Celebrated podcaster and noted curator of the white male cultural zeitgeist Joe Rogan unknowingly expressed this reality on his podcast that, for the sake of transparency, I must admit that I am a fan of. I find Rogan’s marathon talk sessions about everything from psychedelic drugs to comedy to Egyptology to be a fascinating look into the cocksure, often wrong-as-fuck culture of white men with tattoo sleeves.
“I don’t know what you’re saying,” said Rogan, who has never been reluctant to sermonize about shit he knows nothing about, adding:
I think if you pulled one of those kids aside and said: ‘What’s your message and what are you trying to do?’ I think a lot of them would have nothing to say. And that’s very concerning to me...It seems like they’re very enthusiastic and passionate about an invisible enemy. An enemy they can’t put on a scale; they can’t tangibly describe it in a way I understand it completely. It just seems like the structure of things, they feel like, is unjust.
Nah, Joe. You understand it exactly.
White supremacy is invisible. And, as a white man, you might not care to see the countless ways systemic racism has been put on a scale (school funding, prison sentencing, drug arrests, employment, salary, health disparities, gerrymandering and voter suppression, to name a few) but you are absolutely correct about one thing.
We do feel like “the structure of things” is unfair. That’s what they’re protesting. And, while you might not pay attention to things that don’t affect you, those people who you say “can’t tangibly describe it in any way” have actually created a term to define the “structure of things, they feel like, is unfair...”
We call it “structural racism.”
A perfect example of this cultural moment happened at an East Baton Rouge Parish school board meeting. After residents petitioned the body to rename Robert E. Lee High School, which is 68 percent black, Baton Rouge resident Gary Chambers Jr. was set to address the meeting when he noticed board member Connie Bernard was shopping online instead of listening to her constituents explain racism.
Just before the meeting, board member Bernard told a local news station: “I would hope that they would learn a little bit more about General Lee, because General Lee inherited a large plantation and he was tasked with the job of doing something with those people who lived in bondage to that plantation, the slaves, and he freed them.”

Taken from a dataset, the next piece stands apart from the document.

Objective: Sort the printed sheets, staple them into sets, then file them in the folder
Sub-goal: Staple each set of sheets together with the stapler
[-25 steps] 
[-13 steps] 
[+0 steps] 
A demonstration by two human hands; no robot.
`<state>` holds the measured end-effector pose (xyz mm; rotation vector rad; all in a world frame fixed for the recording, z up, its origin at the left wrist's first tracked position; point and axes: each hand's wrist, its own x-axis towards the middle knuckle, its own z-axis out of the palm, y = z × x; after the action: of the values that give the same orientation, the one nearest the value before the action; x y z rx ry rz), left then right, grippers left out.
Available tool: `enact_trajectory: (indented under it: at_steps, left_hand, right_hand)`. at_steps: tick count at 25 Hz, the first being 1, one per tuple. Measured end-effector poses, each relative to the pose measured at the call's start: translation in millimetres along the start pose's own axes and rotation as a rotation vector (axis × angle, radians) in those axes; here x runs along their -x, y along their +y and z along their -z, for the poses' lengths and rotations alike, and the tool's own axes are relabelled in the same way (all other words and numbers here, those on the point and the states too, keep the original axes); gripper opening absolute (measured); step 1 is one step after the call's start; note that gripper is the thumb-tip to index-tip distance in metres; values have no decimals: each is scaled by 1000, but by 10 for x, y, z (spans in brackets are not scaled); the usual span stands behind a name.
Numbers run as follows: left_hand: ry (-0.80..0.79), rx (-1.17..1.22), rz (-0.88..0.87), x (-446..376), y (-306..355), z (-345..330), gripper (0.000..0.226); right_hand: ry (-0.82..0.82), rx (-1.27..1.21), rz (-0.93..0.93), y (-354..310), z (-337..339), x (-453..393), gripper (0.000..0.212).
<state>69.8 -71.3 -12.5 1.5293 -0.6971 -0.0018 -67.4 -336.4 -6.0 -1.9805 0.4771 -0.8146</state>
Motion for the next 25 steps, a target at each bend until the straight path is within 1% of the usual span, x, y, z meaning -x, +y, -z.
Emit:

Well, Gary had some thoughts for Connie:
That motherfucker spittin’!
But Chambers isn’t mad. He is simply relaying the same shit we have said amongst each other (and sometimes, to white people) for four centuries while white people blithely ignored Black America’s angst. He wasn’t even “speaking truth to power,” because if Connie B. was powerful, she wouldn’t have run out of the meeting as if being called out on racism gave her explosive diarrhea.
ESPN’s version of the Oscars was another perfect example. Last night, to open the show, they trotted out a menagerie of athletes to celebrate black people after years of warning their employees not to talk about “that black shit” (Stephen A. Smith was excluded from the policy after combining his celebrated shuckery with his award-winning jivery) and nearly 2 years after “parting ways” with Jemele Hill for constantly summing up the ESPN’s newfound revelation that black lives matter.

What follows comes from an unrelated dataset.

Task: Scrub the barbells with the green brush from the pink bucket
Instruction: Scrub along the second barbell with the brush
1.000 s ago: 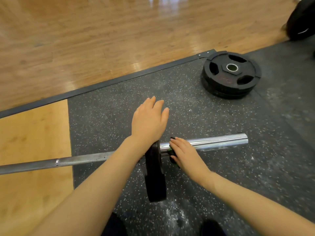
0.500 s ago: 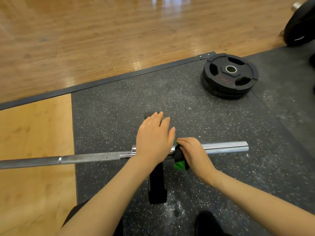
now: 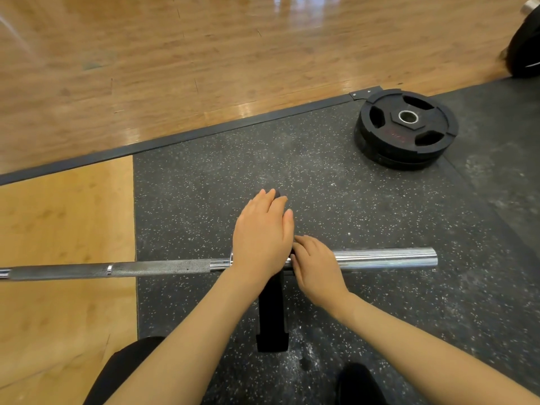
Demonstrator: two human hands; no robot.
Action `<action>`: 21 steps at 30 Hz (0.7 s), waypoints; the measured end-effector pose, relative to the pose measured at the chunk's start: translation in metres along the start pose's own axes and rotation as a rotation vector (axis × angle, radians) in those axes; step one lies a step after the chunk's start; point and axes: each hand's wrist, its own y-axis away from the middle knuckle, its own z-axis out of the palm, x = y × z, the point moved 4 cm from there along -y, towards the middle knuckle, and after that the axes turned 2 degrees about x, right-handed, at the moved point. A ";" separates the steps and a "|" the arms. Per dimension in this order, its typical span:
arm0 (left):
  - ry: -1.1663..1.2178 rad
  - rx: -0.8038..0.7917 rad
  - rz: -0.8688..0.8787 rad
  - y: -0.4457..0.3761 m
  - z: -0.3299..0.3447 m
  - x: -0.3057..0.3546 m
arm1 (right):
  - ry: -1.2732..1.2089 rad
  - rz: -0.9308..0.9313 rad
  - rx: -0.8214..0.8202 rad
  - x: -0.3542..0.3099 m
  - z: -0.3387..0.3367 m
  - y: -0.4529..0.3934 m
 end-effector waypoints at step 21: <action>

ESPN and their parent company Disney are not suddenly “woke.”
They shouldn’t be applauded for recognizing black people after they made billions off black bodies while silencing the state-sanctioned harm that this country has done to black people. They are just riding the wave that has enveloped the country as a whole.
And it’s not that white people are finally willing to fight alongside the people who have been battling white supremacy all this time. It’s that they can no longer pretend that they don’t see it.
Now they have to do something about it:
OK, baby steps.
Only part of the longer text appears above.